**YOUR GOAL**
Check each line of the listing for the word "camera" and give only the number of lines that have it.

**DATA SHOWN**
┌──

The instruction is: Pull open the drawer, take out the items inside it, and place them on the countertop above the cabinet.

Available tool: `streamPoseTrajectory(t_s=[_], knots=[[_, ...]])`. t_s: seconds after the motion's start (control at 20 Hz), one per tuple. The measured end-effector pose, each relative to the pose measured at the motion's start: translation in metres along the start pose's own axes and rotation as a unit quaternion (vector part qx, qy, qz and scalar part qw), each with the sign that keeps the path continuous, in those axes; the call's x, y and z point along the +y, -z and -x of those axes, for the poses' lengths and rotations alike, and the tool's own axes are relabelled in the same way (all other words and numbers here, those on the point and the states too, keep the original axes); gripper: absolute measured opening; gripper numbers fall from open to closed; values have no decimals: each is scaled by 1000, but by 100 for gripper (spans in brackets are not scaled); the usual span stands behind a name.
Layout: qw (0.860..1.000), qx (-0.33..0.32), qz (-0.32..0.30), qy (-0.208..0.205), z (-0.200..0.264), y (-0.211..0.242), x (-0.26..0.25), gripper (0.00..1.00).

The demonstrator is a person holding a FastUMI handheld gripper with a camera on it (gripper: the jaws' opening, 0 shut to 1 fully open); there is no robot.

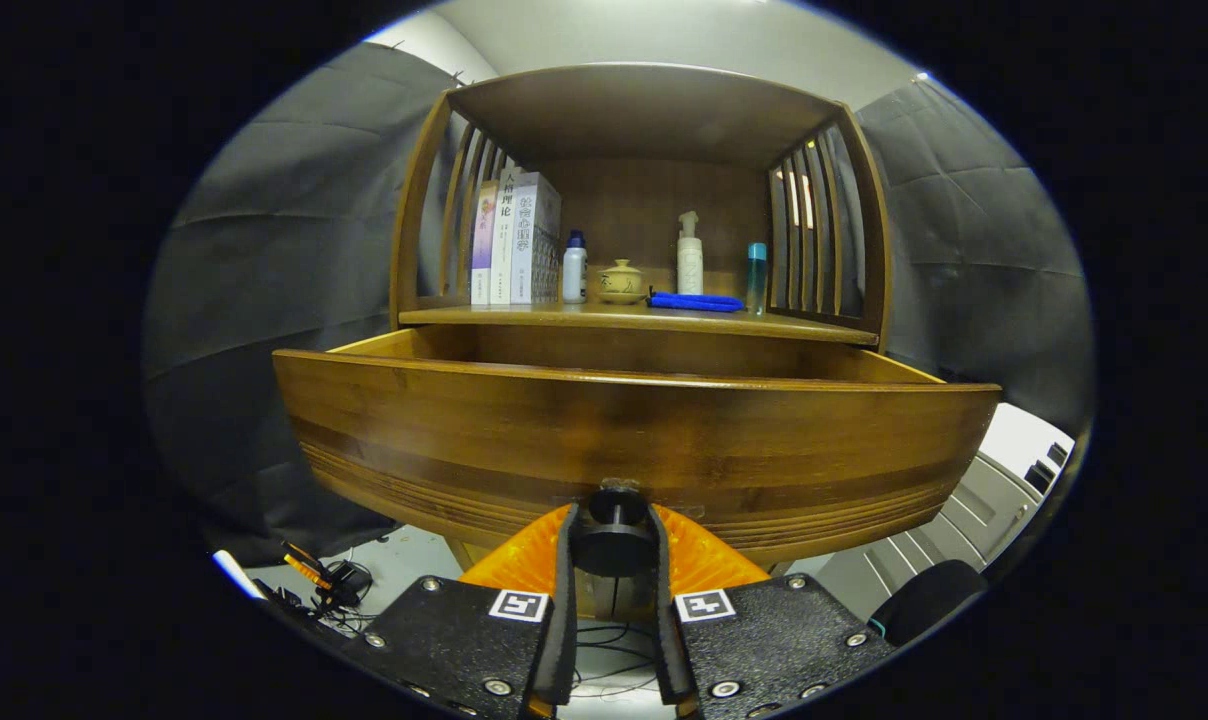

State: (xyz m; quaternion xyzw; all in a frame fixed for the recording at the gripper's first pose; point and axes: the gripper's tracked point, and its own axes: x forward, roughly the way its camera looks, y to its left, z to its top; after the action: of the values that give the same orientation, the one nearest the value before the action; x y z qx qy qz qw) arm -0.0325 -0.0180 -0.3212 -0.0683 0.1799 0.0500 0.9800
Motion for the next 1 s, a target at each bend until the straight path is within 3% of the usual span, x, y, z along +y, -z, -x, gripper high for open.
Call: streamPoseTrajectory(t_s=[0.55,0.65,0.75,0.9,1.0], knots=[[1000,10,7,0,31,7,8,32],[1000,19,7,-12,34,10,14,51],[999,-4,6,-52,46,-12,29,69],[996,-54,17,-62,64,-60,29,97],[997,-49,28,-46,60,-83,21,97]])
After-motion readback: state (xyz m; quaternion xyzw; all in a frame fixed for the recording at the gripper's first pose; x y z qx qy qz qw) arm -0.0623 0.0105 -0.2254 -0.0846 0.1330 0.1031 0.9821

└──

**FINISHED EXERCISE**
2